- Born: c. 1980 (age 45–46) Butambala District, Uganda
- Education: Makerere University (B.A., M.A.); Nelson Mandela University (PhD);
- Occupations: Economist; academic; public administrator;
- Years active: 2008–present
- Known for: Academics and economic policy research
- Title: Permanent Secretary at the Uganda Ministry of Finance

= Ramathan Ggoobi =

Ugandan economist (born c. 1980)

Ramathan Ggoobi, is a Ugandan economist, economic policy analyst, academic and public administrator, who serves as the permanent secretary of the Uganda Ministry of Finance, Planning and Economic Development and "Secretary to the Treasury of the Republic of Uganda", since 15 July 2021. Before that Ggoobi was a lecturer, economic policy analyst and researcher at Makerere University Business School, since 2008.

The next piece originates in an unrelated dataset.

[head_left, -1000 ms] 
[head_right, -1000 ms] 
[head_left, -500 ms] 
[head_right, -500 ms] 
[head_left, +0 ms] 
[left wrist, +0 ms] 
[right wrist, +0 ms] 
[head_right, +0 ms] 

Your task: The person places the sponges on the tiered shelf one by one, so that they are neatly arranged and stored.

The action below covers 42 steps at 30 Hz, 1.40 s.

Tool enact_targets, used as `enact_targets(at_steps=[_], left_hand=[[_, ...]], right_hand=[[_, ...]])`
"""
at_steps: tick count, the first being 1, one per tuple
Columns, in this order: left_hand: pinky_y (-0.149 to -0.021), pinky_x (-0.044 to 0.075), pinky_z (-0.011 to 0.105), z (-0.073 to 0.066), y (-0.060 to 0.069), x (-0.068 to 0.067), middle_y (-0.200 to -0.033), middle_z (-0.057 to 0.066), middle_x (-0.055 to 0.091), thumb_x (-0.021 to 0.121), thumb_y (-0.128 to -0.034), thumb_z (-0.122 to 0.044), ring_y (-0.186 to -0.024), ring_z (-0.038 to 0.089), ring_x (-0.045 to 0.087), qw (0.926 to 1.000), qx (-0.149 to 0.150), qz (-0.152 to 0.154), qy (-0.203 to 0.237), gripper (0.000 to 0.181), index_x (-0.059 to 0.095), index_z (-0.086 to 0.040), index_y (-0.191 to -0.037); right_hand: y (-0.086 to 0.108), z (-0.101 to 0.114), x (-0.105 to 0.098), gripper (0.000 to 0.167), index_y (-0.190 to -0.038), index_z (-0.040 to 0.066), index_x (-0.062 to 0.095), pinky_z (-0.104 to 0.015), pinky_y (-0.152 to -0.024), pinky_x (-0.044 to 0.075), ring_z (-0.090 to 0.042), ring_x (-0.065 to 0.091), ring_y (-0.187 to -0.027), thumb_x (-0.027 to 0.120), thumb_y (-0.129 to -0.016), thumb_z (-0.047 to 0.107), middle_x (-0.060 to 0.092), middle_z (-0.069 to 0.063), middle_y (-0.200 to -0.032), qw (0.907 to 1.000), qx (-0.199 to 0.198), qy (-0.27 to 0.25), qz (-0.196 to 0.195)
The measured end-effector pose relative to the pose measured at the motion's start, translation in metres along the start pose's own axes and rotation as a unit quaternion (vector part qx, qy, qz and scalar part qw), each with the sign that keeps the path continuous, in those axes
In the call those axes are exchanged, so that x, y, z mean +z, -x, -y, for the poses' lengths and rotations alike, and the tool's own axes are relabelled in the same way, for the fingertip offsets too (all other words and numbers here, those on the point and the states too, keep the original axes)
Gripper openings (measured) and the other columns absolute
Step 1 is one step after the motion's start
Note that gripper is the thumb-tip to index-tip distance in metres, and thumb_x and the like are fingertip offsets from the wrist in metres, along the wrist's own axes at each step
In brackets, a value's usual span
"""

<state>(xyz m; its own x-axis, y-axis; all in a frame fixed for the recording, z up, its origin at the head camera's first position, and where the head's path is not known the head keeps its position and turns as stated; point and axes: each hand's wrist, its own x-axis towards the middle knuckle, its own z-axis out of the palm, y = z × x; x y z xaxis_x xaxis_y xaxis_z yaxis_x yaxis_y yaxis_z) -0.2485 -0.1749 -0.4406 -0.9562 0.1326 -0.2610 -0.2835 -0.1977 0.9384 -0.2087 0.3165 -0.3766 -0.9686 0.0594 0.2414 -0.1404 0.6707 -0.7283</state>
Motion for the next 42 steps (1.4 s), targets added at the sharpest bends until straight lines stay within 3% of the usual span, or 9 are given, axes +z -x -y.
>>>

==Background and education==
He was born in the Buganda Region of Uganda circa 1980. After attending local primary and secondary schools, he was admitted to Makerere University, Uganda's oldest and largest public university. He graduated with a Bachelor of Arts in Economics in 2003. He followed that with a Master of Arts degree in Economic Policy and Planning, also from Makerere University in 2011. His Doctor of Philosophy in Economics was awarded by the Nelson Mandela University in South Africa in 2025. He also holds a Certificate in Sustainable Development, awarded in 2015 by Columbia University, and a Certificate in Energy Economics, awarded by Total Global, in 2016. In addition, he attended two classes at Harvard Kennedy School in 2024; a Certificate in Strategies for Inclusive Growth Economics and Certificate in Leading Economic Growth, Economics.

==Career==
Ggoobi has been a lecturer and a researcher at Makerere University Business School since January 2008. For the first three years, he was an assistant lecturer. Starting January 2011, until July 2021 he was a tenured lecturer, who supervised undergraduate and postgraduate students at the school. During that period, he headed the MUBS Economic Forum, a think-tank that carried out economic policy research that led to public debates and generated policy solutions to some of the county's economic challenges. Between September 2017 and September 2020, he served on the Board of Directors of the Uganda Development Corporation (UDC), the investment arm of the Government of Uganda. From June 2020 until July 2021, he served as a Senior Presidential Advisor on the National Economy.

On 15 July 2021, president Yoweri Museveni made wide-reaching changes affecting a number of cabinet ministries, including the retirement of seven permanent secretaries. As part of those changes, Ramathan Ggoobi was appointed Permanent Secretary of the Finance ministry and concurrently Secretary to the Uganda Treasury.

==Other considerations==
During the first two decades of the 21st century, Ggoobi has been hired as a consultant by several organizations including: (a) the International Labour Organization (ILO) (b) the Overseas Development Institute (ODI) of the United Kingdom (c) the Friedrich Ebert Foundation (FES) of Germany, (d) the Financial Sector Deepening Uganda (FSDU) and (e) the Action Coalition for Development and Environment (ACODE), among many others. He is reported to be the driving force behind the country's economic growth post-COVID19 Pandemic. He is reported to support "public policies informed by research, science and economics".